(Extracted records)

Content starts

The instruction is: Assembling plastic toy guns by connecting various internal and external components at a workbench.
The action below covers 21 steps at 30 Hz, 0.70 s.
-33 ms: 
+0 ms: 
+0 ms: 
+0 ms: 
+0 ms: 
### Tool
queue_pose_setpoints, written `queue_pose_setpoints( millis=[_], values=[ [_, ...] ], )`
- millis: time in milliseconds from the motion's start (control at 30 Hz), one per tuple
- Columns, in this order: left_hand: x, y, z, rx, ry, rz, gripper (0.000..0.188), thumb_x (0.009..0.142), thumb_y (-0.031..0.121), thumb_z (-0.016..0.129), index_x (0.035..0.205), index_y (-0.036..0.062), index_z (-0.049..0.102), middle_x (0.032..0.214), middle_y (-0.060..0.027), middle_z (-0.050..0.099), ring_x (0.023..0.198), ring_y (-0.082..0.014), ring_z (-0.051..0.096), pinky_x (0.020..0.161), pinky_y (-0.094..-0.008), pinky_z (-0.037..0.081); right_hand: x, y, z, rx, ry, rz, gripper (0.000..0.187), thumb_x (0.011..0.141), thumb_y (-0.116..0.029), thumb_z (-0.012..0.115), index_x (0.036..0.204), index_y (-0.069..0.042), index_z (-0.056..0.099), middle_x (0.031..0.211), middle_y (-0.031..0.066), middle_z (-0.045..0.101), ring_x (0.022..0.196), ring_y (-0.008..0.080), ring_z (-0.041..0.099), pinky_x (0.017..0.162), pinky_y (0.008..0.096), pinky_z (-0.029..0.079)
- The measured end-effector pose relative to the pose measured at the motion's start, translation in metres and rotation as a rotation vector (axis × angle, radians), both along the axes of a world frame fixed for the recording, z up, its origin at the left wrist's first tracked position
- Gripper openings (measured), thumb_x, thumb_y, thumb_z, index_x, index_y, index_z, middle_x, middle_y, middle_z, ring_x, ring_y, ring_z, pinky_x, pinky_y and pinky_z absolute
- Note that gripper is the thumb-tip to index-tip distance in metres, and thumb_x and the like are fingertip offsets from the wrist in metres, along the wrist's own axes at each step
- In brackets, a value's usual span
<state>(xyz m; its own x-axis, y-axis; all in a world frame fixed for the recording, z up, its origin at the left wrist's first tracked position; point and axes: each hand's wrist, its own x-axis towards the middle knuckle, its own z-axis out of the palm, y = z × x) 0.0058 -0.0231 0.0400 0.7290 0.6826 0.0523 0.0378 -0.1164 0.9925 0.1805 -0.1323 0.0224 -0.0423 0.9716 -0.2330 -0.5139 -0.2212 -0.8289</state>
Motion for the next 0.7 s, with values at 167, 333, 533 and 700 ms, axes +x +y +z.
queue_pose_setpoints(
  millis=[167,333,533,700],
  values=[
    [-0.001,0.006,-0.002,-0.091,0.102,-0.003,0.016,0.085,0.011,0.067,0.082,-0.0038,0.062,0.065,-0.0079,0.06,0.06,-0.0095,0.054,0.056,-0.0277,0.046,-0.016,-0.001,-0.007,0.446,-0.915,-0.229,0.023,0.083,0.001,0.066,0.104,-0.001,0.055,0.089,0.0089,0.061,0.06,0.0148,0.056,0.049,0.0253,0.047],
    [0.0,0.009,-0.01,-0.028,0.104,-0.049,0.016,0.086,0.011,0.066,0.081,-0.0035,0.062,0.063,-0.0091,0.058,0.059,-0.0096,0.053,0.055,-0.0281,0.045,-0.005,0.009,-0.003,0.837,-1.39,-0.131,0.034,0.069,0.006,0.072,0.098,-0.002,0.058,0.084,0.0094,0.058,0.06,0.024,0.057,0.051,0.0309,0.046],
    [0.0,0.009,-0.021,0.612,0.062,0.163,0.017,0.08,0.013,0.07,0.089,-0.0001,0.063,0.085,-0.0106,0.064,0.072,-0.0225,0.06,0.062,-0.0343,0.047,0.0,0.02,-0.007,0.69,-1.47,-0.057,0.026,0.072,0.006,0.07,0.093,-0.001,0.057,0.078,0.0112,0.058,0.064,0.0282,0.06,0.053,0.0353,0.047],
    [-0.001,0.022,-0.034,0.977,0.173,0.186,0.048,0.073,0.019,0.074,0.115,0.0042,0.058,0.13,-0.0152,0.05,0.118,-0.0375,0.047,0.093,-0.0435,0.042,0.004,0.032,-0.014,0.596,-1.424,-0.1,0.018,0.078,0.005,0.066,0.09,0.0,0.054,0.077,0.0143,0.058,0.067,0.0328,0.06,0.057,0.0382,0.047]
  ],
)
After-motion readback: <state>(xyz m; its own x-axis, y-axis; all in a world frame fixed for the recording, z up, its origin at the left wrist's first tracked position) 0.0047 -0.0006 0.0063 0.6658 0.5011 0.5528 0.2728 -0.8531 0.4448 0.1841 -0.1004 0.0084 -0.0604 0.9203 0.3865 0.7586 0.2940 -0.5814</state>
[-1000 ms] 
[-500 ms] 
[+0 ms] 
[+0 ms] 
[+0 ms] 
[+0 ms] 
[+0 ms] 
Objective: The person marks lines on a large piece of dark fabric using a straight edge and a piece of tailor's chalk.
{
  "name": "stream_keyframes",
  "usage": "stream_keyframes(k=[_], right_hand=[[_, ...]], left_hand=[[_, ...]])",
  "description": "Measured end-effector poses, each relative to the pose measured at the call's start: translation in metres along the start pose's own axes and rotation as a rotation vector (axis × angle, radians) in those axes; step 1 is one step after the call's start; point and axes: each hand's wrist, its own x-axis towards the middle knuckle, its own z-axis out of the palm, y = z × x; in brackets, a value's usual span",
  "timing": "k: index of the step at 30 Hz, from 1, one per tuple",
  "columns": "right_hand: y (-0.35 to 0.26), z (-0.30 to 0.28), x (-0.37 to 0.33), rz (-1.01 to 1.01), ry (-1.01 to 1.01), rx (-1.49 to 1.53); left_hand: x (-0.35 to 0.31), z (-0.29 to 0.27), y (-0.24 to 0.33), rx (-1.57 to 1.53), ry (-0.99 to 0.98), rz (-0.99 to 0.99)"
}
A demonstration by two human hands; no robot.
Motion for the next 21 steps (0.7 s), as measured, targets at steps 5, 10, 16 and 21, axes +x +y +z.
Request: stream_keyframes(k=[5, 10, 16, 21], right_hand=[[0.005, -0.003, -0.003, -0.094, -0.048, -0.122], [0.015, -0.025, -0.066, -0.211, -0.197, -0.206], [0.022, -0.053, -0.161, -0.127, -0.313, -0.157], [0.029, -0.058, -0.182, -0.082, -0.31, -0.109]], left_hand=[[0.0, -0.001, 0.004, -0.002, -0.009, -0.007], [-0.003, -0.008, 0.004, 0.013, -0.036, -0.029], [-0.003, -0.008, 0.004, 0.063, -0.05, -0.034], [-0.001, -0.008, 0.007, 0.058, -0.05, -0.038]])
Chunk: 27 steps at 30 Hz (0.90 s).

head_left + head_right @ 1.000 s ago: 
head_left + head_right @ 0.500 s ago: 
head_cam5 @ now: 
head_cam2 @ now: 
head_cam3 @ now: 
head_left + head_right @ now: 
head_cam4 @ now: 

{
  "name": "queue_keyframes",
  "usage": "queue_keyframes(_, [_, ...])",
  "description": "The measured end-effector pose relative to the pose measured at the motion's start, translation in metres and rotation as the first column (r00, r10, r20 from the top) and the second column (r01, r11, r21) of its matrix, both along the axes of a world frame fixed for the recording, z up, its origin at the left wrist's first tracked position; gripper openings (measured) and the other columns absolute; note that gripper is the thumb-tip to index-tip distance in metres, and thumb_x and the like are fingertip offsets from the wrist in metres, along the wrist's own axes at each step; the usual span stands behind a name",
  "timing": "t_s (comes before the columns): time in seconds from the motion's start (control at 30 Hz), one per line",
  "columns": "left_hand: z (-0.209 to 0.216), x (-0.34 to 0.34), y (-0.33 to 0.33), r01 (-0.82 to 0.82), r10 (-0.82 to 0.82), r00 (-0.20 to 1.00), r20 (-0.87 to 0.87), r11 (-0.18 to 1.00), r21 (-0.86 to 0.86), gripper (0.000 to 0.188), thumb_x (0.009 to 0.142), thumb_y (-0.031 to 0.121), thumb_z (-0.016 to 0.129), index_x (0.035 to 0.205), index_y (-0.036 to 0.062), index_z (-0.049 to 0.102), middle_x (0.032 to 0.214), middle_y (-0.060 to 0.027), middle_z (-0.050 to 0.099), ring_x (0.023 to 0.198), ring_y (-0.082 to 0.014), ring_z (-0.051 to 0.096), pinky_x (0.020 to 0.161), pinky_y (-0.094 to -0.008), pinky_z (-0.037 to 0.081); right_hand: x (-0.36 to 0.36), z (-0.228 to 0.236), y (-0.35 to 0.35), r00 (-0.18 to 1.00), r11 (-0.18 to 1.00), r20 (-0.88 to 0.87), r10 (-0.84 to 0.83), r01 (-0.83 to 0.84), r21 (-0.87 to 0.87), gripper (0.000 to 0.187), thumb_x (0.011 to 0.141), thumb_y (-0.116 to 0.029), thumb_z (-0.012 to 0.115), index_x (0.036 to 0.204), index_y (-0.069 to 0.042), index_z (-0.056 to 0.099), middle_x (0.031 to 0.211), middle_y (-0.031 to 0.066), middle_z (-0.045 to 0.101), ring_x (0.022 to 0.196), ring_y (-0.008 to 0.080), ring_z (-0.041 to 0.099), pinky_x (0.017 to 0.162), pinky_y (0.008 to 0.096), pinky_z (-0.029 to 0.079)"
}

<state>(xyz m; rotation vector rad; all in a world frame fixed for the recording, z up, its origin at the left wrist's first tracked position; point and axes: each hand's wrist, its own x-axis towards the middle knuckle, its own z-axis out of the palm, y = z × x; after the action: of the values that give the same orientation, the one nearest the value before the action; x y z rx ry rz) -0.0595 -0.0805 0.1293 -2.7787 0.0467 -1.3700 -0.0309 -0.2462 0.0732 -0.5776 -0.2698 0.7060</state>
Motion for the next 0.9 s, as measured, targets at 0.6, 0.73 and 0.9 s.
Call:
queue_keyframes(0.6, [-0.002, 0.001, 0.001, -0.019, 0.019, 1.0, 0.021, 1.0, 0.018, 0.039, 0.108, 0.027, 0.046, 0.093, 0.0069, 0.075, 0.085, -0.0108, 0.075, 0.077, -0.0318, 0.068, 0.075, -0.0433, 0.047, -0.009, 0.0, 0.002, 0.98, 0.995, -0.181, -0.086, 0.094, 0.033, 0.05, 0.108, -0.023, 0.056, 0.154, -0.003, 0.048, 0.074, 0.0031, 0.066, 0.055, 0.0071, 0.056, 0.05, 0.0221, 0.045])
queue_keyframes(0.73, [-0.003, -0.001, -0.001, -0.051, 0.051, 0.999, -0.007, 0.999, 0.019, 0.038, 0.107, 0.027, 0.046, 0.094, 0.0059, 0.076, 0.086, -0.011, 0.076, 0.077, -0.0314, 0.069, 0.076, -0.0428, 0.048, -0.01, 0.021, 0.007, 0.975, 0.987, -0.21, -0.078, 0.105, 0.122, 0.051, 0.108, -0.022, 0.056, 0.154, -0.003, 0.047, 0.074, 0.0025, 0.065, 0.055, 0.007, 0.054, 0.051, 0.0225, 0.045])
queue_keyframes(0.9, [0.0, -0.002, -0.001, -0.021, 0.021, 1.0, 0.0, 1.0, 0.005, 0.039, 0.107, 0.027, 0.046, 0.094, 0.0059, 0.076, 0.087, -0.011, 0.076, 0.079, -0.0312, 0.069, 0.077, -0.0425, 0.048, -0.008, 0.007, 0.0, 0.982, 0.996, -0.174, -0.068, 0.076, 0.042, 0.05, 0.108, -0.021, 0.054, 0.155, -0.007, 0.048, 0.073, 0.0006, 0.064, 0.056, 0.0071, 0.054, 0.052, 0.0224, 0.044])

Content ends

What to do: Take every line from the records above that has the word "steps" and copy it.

Your solution:
The action below covers 21 steps at 30 Hz, 0.70 s.
Motion for the next 21 steps (0.7 s), as measured, targets at steps 5, 10, 16 and 21, axes +x +y +z.
Chunk: 27 steps at 30 Hz (0.90 s).

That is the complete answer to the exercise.